Quando a família passou a frequentar o Ceja, todos já sabiam ler e escrever um pouco, mas aprendem mais a cada dia. “Eu, por exemplo, não quero mais parar de estudar. Tenho sonhos e vou batalhar por eles. Quero estudar para fazer faculdade de história ou agronomia, sempre sonhei com isso”, comenta Sebastião.
Vida na roça
Sebastião estudou pouco na infância, não passou do segundo ano de estudos. Ele nasceu e cresceu na roça e, como era comum na época, precisou deixar a escola para trabalhar na lavoura e ajudar no sustento da família. “Minha mãe teve 18 filhos. E família grande era assim mesmo. Todos precisavam trabalhar para contribuir. Mas hoje só não estuda quem não quer. Temos de tudo. No passado, nem lápis a gente tinha direito”, lembra.
‘Sinto-me uma menina’
Já dona Maria Aparecida do Nascimento Sabino, 89 anos, toda sorridente, diz que se sente uma menina quando entra na sala de aula. “Mas sou uma menina mesmo. Inclusive concorri ao Miss Melhor Idade.
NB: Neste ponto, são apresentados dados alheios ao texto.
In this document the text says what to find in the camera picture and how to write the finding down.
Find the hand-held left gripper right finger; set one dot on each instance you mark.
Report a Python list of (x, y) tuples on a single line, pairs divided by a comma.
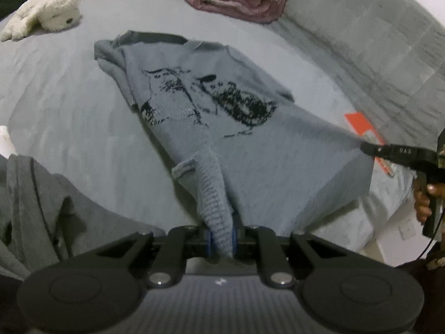
[(235, 241)]

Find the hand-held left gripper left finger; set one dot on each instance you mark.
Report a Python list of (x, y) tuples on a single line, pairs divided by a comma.
[(209, 243)]

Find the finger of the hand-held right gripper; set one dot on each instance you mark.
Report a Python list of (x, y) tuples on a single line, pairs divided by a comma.
[(389, 152)]

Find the grey knit sweater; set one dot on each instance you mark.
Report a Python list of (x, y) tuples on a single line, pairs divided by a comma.
[(243, 139)]

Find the person's right hand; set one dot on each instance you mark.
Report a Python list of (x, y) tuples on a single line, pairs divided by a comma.
[(422, 205)]

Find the grey quilted blanket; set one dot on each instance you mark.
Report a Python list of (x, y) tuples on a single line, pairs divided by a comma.
[(365, 41)]

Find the person's grey sweatshirt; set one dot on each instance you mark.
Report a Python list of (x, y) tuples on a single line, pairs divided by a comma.
[(34, 215)]

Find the small white object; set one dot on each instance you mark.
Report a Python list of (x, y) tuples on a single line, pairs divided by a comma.
[(5, 142)]

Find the white plush dog toy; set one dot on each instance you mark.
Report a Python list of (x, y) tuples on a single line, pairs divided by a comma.
[(52, 10)]

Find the white wall socket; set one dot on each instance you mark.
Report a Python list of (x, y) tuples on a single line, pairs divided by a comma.
[(407, 230)]

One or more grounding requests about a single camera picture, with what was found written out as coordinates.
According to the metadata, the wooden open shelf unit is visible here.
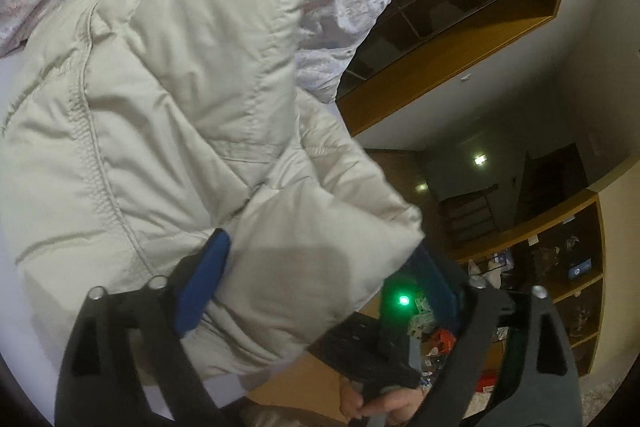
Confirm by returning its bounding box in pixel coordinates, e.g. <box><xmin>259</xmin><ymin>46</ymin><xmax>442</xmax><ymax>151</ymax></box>
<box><xmin>467</xmin><ymin>194</ymin><xmax>607</xmax><ymax>379</ymax></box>

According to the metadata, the orange plastic item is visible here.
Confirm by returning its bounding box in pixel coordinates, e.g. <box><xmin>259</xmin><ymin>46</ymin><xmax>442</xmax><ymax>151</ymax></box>
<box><xmin>430</xmin><ymin>328</ymin><xmax>457</xmax><ymax>354</ymax></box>

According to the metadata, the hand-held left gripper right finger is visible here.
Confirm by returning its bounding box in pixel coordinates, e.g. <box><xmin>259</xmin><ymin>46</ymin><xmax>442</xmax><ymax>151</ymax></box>
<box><xmin>414</xmin><ymin>248</ymin><xmax>584</xmax><ymax>427</ymax></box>

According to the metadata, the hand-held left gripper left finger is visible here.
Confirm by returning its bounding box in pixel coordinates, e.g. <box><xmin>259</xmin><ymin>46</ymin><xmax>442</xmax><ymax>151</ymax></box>
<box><xmin>55</xmin><ymin>229</ymin><xmax>232</xmax><ymax>427</ymax></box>

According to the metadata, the person's right hand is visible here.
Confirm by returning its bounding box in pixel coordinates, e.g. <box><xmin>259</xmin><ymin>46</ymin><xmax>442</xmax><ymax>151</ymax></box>
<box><xmin>339</xmin><ymin>377</ymin><xmax>431</xmax><ymax>427</ymax></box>

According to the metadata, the dark wooden furniture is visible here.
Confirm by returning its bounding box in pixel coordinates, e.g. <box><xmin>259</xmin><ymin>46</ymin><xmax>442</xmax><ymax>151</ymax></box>
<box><xmin>437</xmin><ymin>143</ymin><xmax>590</xmax><ymax>254</ymax></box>

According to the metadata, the wooden framed wardrobe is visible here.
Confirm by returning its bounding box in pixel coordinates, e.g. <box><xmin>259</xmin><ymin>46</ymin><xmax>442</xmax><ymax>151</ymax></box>
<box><xmin>335</xmin><ymin>0</ymin><xmax>574</xmax><ymax>138</ymax></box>

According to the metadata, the beige puffer jacket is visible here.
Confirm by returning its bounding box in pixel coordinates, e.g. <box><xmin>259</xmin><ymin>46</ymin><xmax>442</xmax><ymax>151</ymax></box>
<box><xmin>0</xmin><ymin>0</ymin><xmax>427</xmax><ymax>382</ymax></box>

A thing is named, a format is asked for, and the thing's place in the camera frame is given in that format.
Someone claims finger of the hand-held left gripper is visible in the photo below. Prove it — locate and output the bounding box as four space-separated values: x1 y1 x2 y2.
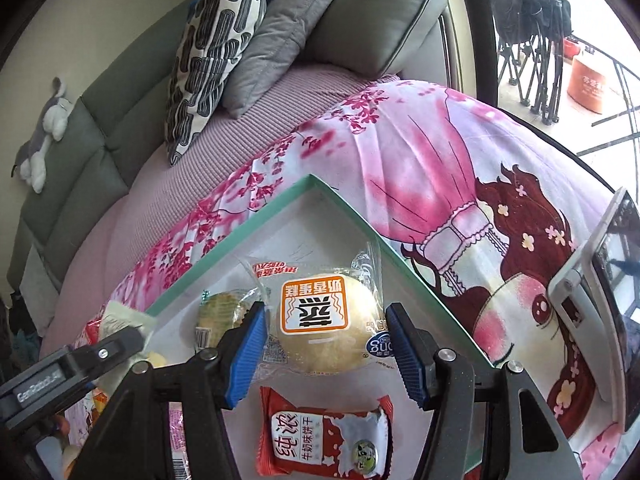
62 327 147 391

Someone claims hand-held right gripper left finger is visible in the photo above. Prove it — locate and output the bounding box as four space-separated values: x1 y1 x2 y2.
70 302 269 480

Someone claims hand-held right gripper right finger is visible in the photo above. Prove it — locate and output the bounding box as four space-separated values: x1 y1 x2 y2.
384 302 576 480

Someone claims cream green printed packet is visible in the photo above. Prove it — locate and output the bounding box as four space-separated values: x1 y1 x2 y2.
99 300 157 343

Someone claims yellow cake packet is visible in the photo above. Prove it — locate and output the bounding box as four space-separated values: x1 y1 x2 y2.
194 287 261 351

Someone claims clear steamed cake packet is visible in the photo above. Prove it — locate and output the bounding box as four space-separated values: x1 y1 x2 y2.
237 242 396 378

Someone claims red milk biscuit packet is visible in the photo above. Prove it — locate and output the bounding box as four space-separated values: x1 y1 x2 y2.
256 385 395 478

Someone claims pink wafer packet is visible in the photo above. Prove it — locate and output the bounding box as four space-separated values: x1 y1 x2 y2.
167 402 190 480

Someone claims teal shallow box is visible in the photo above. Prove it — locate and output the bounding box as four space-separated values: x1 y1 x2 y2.
145 174 501 480

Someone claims white phone stand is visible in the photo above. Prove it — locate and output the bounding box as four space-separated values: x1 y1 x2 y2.
547 187 640 433

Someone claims pink waffle sofa cover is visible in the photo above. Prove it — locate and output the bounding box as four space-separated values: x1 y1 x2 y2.
40 62 401 356

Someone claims grey sofa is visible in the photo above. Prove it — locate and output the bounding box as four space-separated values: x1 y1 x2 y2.
7 0 461 311

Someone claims printed blanket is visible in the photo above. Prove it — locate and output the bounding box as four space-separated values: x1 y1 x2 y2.
60 77 640 480

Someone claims grey white plush toy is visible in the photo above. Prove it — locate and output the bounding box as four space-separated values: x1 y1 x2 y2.
11 77 76 195

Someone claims black white patterned cushion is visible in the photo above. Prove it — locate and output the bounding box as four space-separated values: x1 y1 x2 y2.
165 0 268 167

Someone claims grey quilted cushion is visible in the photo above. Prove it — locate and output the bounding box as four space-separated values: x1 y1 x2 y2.
220 0 352 120

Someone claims orange bucket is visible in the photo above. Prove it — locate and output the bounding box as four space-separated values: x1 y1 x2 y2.
567 52 623 115

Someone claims large grey sofa cushion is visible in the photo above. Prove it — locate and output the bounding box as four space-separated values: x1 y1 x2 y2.
300 0 451 78

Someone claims black folding chair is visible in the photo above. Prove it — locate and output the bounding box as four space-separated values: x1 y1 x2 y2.
497 0 573 126

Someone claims dark door frame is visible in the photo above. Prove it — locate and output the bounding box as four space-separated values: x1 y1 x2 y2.
450 0 501 106

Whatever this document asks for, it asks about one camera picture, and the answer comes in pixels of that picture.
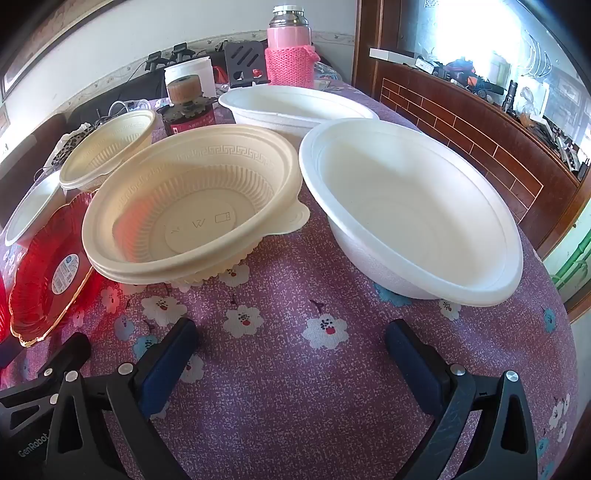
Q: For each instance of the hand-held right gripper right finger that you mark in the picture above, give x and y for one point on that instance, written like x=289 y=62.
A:
x=415 y=369

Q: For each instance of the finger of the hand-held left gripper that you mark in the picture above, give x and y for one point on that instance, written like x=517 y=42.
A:
x=69 y=353

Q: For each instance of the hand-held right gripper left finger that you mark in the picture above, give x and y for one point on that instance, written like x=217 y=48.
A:
x=161 y=364

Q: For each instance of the small white foam bowl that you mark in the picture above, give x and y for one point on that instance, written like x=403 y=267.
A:
x=30 y=212

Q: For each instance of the beige ribbed plastic bowl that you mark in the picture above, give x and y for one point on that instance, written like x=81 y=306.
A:
x=111 y=147
x=194 y=221

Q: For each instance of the red transparent plate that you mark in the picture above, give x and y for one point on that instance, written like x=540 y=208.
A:
x=37 y=277

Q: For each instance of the purple floral tablecloth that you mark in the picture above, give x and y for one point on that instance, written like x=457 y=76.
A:
x=295 y=392

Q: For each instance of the large white foam bowl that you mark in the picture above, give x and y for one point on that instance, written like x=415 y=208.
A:
x=406 y=207
x=286 y=106

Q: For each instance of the green pipe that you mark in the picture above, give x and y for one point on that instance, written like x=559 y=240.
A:
x=572 y=267

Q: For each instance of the dark red sofa cushion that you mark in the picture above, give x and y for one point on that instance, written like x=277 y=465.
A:
x=23 y=157

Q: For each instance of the leopard print face mask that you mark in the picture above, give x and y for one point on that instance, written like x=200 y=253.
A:
x=62 y=150

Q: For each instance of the dark jar with red label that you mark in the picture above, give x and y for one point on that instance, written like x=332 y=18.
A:
x=189 y=124

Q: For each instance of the wooden brick-pattern cabinet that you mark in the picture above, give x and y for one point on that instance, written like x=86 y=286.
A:
x=461 y=124

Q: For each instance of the black sofa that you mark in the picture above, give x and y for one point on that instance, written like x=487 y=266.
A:
x=138 y=87

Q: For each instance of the tan abrasive wheel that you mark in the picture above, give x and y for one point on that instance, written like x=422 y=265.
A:
x=182 y=90

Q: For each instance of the black flashlight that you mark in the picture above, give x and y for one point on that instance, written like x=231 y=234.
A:
x=509 y=97

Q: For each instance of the red plastic bag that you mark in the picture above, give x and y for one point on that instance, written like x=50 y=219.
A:
x=222 y=77

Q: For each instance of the white plastic jar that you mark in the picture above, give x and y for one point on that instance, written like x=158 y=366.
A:
x=194 y=71

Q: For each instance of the white flat box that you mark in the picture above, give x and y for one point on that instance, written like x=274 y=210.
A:
x=392 y=54

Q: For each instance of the black phone stand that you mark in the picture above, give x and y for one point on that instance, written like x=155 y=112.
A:
x=244 y=55

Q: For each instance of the pink thermos with knitted sleeve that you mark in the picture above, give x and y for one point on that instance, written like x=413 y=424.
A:
x=288 y=37

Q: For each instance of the framed wall picture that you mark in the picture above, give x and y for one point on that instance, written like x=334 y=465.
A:
x=27 y=50
Desfilei e tudo”, orgulha-se.
Você sabia?
Em 2014, Bauru recebeu, por meio do Centro de Educação de Jovens e Adultos da Secretaria Municipal de Educação, o selo “Município Livre de Analfabetismo”, entregue pelo Ministério da Educação (MEC) aos municípios que alcançarem bom desempenho na educação básica pública (mais de 96% de alfabetização em suas redes), o que inclui a alfabetização de jovens com mais de 15 anos e adultos.